Balance is a pivotal concept within energy medicine, just as homeostasis is a pivotal concept within biology. All systems move toward an energetic balance, a state of internal stability and harmony with other energies. At the same time, every expenditure of effort and every interaction with the environment upsets this balance. You are always moving toward balance and always disturbing that balance in living and growing./22

However, the book goes far beyond the theory. The theory is kind of underlying, and the book really is a practical guide for healing, and you can apply it on a daily basis. The knowledge is transmitted in good little chunks, and with clear and comprehensive language.

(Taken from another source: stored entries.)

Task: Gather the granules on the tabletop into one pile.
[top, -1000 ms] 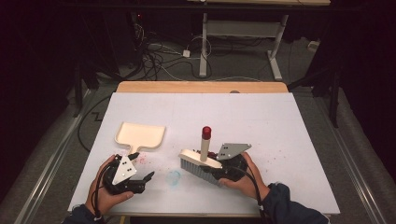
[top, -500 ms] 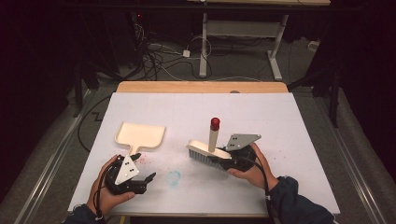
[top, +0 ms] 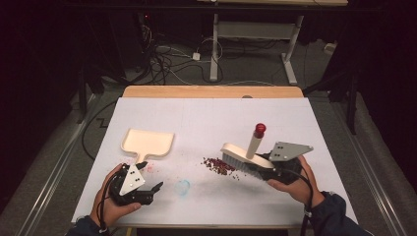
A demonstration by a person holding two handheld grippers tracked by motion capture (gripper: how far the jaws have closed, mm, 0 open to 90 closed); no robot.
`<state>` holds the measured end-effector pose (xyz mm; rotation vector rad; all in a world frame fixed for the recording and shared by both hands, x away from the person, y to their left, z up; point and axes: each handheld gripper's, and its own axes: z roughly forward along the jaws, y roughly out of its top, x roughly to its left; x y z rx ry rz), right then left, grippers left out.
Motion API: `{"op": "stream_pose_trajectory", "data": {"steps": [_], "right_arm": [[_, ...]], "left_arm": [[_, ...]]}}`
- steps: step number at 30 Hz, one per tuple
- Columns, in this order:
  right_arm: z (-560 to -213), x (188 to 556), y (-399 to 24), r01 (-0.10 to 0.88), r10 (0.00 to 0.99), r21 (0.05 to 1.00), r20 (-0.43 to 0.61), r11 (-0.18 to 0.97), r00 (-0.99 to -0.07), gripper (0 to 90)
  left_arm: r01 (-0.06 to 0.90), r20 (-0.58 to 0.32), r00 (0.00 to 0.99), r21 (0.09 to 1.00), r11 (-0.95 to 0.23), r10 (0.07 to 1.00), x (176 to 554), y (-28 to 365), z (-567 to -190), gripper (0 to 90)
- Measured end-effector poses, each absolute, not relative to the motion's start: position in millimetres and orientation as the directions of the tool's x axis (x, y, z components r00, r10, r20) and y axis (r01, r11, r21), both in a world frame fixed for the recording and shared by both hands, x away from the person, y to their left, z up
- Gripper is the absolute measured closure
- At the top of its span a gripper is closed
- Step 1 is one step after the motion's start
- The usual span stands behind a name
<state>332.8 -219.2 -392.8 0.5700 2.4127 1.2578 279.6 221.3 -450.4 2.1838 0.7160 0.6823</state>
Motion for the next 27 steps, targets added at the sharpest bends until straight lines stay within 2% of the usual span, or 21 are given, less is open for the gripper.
{"op": "stream_pose_trajectory", "data": {"steps": [4, 7, 14, 18, 27], "right_arm": [[-399.4, 333.6, -241.4, 0.243, 0.633, 0.838, -0.149, 0.489, -0.760, 67.6], [-408.1, 337.1, -243.4, 0.283, 0.687, 0.830, -0.155, 0.480, -0.710, 67.6], [-434.4, 339.8, -218.7, 0.306, 0.701, 0.784, -0.217, 0.539, -0.679, 67.7], [-437.4, 335.0, -198.3, 0.295, 0.702, 0.777, -0.249, 0.557, -0.668, 67.7], [-441.4, 338.4, -145.4, 0.347, 0.779, 0.788, -0.249, 0.509, -0.575, 67.7]], "left_arm": [[0.276, 0.251, 0.708, 0.762, -0.586, 0.660, 280.1, 218.6, -450.2, 19.1], [0.273, 0.254, 0.713, 0.758, -0.593, 0.654, 281.3, 216.2, -450.5, 19.1], [0.275, 0.251, 0.718, 0.754, -0.596, 0.649, 283.7, 214.9, -452.0, 19.1], [0.278, 0.252, 0.717, 0.751, -0.599, 0.650, 284.1, 214.5, -452.7, 19.1], [0.281, 0.255, 0.717, 0.746, -0.604, 0.648, 284.0, 212.3, -453.3, 19.1]]}}
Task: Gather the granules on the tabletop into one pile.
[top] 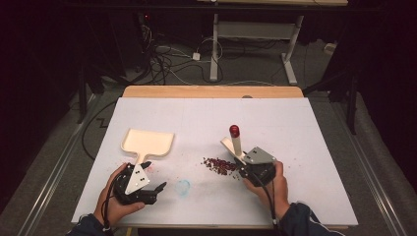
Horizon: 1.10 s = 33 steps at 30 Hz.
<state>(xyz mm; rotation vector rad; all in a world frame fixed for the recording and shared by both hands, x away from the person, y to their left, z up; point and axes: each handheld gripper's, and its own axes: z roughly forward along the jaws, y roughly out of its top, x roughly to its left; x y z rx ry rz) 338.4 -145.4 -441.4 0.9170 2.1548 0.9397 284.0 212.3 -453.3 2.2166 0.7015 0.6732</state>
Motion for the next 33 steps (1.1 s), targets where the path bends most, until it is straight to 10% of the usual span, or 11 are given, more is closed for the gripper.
{"op": "stream_pose_trajectory", "data": {"steps": [13, 33], "right_arm": [[-443.3, 342.7, -113.4, 0.317, 0.808, 0.827, -0.249, 0.464, -0.534, 67.6], [-431.4, 338.0, -178.2, 0.380, 0.839, 0.825, -0.192, 0.419, -0.508, 67.6]], "left_arm": [[0.276, 0.255, 0.716, 0.752, -0.599, 0.650, 282.5, 215.1, -452.3, 19.1], [0.269, 0.254, 0.726, 0.750, -0.604, 0.639, 281.9, 213.3, -451.6, 19.1]]}}
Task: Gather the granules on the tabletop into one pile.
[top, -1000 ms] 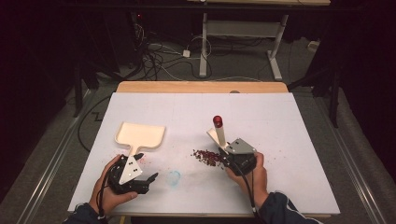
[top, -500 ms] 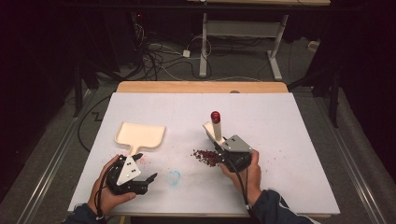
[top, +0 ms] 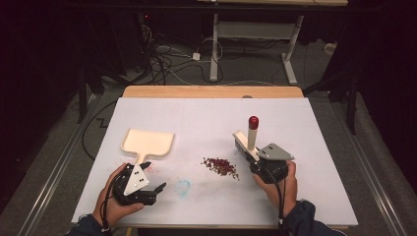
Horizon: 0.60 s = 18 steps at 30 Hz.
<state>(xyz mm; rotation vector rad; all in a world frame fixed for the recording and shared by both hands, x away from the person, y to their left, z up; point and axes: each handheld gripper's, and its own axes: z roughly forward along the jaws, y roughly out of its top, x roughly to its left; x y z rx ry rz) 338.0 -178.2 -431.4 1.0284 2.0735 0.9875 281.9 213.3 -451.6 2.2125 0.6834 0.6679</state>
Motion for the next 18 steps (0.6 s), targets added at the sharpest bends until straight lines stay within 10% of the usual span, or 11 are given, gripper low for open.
{"op": "stream_pose_trajectory", "data": {"steps": [18], "right_arm": [[-427.1, 333.3, -135.3, 0.294, 0.790, 0.842, -0.225, 0.453, -0.571, 67.6]], "left_arm": [[0.281, 0.243, 0.728, 0.747, -0.603, 0.641, 283.0, 212.3, -454.2, 19.1]]}}
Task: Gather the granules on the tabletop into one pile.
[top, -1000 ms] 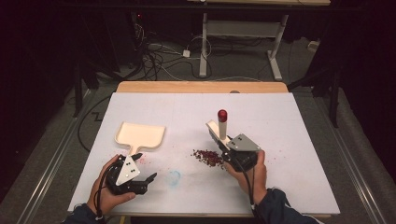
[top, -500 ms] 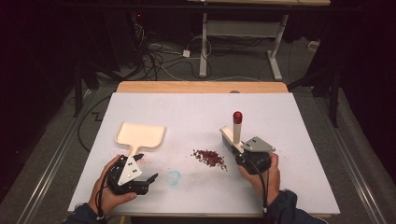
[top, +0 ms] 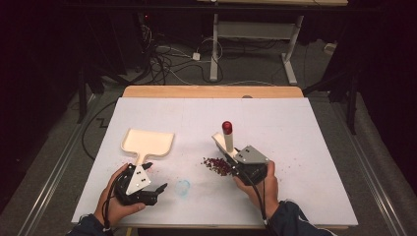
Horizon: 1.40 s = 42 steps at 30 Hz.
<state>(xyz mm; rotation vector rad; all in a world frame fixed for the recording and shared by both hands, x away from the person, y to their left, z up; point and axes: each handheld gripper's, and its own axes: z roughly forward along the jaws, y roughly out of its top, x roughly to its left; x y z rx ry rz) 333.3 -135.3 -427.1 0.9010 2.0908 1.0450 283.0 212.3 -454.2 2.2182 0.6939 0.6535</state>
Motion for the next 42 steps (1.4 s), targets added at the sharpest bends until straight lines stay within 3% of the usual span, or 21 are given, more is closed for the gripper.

There are many different ways to work on your vital energy, and how to balance it if you have abused of yourself too much, through stress, smoking, fatigue, drug intake or through destructive relationships. For most common ailments the book gives practical advice how to treat not just the symptom, but the underlying energy misbalance, so as to reestablish health by opening the energy flow, as a first step, and by balancing the energies, as a second step. The authors explain that many health problems, at their early stage can be healed simply by opening the energy blockage. How does the energy flow get blocked? In most cases by mishandling our emotions, by repressing certain emotions, or by trying to overadapt to certain situations, disregarding feelings of anger or frustration over long periods of time. This is how the vital energy can become obstructed.

Energy medicine is really useful in informing the reader about the possibility to heal disease by simple methods of energy rebalancing, by enhancing the energy flow, also by giving the necessary practical advice so that the reader can administer the methods by himself or herself, without needing to consult an energy practitioner.